▶ _Task statement_
State how many lines in the following entries hold the word "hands". The reply is that number only.

▶ _Given records_
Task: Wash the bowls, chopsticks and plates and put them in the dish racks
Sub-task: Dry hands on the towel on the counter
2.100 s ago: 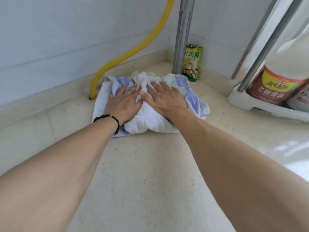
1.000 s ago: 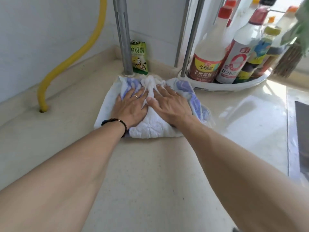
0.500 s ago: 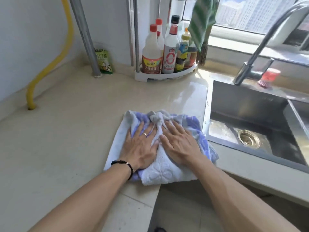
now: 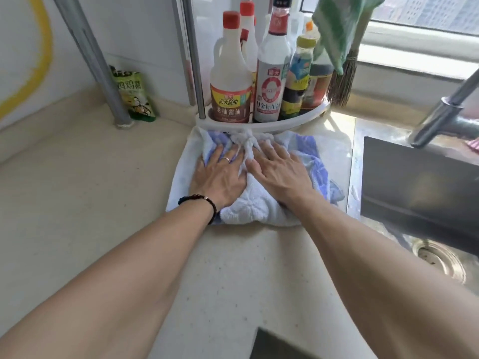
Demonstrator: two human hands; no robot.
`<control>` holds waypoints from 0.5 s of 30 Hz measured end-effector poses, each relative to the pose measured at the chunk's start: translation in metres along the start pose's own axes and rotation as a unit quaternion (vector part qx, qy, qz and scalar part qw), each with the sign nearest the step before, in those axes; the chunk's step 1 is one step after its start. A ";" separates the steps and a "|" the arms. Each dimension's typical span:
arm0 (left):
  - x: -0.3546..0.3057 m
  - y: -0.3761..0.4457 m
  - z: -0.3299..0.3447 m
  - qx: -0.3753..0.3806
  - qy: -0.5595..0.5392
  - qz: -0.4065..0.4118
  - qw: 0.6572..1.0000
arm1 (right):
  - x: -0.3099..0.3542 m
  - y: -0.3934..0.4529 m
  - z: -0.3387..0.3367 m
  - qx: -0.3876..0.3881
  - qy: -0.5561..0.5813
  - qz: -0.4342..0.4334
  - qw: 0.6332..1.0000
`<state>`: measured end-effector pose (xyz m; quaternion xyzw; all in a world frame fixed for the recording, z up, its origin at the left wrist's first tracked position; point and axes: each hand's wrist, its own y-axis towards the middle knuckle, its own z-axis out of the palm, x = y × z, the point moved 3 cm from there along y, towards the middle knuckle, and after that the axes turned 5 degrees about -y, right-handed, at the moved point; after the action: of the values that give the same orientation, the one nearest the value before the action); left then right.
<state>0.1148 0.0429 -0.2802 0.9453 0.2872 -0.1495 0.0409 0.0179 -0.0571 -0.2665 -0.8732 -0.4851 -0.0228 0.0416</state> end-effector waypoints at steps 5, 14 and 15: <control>-0.019 -0.074 0.011 0.005 -0.032 0.052 0.998 | 0.012 -0.085 0.000 0.013 0.029 0.019 0.999; -0.070 -0.148 0.025 0.055 -0.046 0.073 0.995 | 0.006 -0.190 0.004 0.014 0.022 0.072 0.997; -0.074 -0.133 0.026 0.052 -0.047 0.078 0.995 | -0.003 -0.181 0.002 0.004 0.016 0.079 0.997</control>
<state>-0.0245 0.1102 -0.2816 0.9576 0.2022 -0.2044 0.0169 -0.1375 0.0353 -0.2599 -0.9079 -0.4143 -0.0319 0.0545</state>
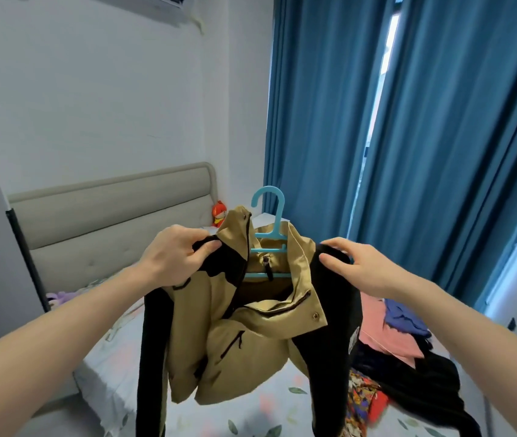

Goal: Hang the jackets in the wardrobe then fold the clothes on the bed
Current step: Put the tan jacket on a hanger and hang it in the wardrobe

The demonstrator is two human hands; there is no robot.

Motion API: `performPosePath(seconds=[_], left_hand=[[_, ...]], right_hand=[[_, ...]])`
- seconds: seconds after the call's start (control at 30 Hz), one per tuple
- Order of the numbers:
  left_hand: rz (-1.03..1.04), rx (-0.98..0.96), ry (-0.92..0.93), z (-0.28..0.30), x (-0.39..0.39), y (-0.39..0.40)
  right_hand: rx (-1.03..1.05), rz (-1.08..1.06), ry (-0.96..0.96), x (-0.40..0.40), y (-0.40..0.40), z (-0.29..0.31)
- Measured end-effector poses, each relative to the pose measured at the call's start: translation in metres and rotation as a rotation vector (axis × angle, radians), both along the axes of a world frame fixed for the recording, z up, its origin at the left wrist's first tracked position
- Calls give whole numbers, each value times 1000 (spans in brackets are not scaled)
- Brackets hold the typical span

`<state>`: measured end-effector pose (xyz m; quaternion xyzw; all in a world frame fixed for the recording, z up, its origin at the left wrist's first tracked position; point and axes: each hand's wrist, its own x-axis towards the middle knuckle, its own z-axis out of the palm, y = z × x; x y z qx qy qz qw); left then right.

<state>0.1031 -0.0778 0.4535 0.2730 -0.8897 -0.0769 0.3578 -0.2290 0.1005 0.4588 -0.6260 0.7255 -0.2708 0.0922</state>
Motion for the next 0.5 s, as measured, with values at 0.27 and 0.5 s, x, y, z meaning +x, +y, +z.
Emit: performPosePath(seconds=[0.27,0.5], left_hand=[[94,213,-43,2,3,-8],[61,355,-178,-14,10,-7]], right_hand=[[14,100,-133,20,-22,0],[151,165,-271,24,-19,-20]])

▶ _Your solution_
3